Conclusion: The chemical reaction isn't necessarily "reversible" in an exact sense. When run backwards you get other things like heat and gases. Electrolytic reactions involve things like dissolving metal, and the resulting corrosion products don't automatically know where to go back to. In the end, I quit trying to recharge these. No deaths were reported.

I believe these results will vary with brand (manufacturer), so if it worked for you, you were just more lucky. But this is an example of why it may not work.


Single-use alkalines aren't guaranteed to be rechargable. Why not buy actual rechargable batteries which keep working even over a large number of recharge cycles? It's much cheaper over the long term.

I've recharged lots of 9V alkalines for use in DVMs. Trickle-charge 20mA with a cc power supply set to 9.5V max. It doesn't work well with deeply-discharged batteries below about 7.5V. But you can get some extra life from 9V alkalines if they've only been run down to 8V or 8.5V or so. So, probably a commercial charger will accomplish this without tying up your bench supply.

Yes, sometimes a cell starts venting gas, little popping sounds. I've only seen this on deep discharged ruined batteries where the voltage remains way low despite all "recharge."

There's one good application for all of this. If you score a huge box of "dead" 9v alkalines, you can raise the voltage most of them. Then hook them all in series and use them as woodburners, electrostatic kilovolt supply, carbon arclamp demos, etc. Or just competing on YT/reddit for highest unwise 9V-bank voltage evar. Get yours from indie theaters FM microphone discards, or office buildings replacing smoke detector batteries.

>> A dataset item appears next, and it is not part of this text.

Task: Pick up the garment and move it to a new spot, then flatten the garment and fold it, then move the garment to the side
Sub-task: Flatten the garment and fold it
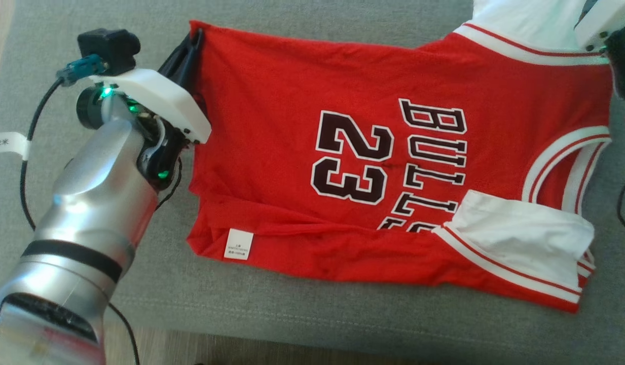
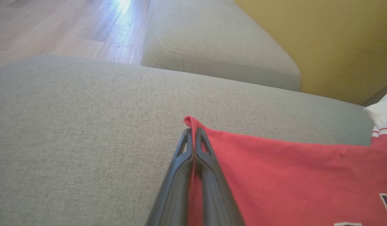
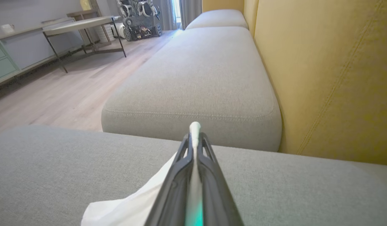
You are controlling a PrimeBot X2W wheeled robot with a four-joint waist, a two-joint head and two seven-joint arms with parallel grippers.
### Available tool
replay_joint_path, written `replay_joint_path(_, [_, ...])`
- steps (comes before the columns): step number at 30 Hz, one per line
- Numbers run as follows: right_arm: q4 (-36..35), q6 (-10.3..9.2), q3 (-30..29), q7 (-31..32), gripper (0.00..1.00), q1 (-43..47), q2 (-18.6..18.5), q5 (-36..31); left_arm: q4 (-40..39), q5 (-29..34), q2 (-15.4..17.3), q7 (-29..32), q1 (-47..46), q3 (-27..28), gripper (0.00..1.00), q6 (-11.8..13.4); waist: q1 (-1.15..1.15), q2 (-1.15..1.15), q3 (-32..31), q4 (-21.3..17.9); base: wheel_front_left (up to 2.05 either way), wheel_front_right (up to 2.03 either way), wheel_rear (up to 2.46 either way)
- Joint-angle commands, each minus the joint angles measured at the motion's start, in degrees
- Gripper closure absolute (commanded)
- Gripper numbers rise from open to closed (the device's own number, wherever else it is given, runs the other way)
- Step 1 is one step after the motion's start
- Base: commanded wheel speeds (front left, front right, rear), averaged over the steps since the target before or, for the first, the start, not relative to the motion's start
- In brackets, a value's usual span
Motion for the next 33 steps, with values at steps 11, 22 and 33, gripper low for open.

244 batteries in series https://www.youtube.com/watch?v=8hwLHdBTQ7s

490 batteries in series http://www.break.com/video/ugc/490-9v-batteries-351064

If you have some copper sulfate or copper chloride solution, you can demonstrate some issues behind "recharging." Recharging is basically a form of electroplating, of converting the corrosion products back into solid battery plates. Stick a couple of small copper electrodes into your bluegreen solution, then crank up the power supply to high current. Fast-growing clots of black goo! That's dendritic copper growing on the negative electrode; a forest of nanofilaments. Perform the plating at much lower current and you instead get bulk copper metal. Battery design has similar issues: the physical structures produced by the "corrosion" and the "plating" must not degrade over many cycles, and deep discharge (excessive 'corrosion') must not ruin the battery or reduce the number of charge cycles.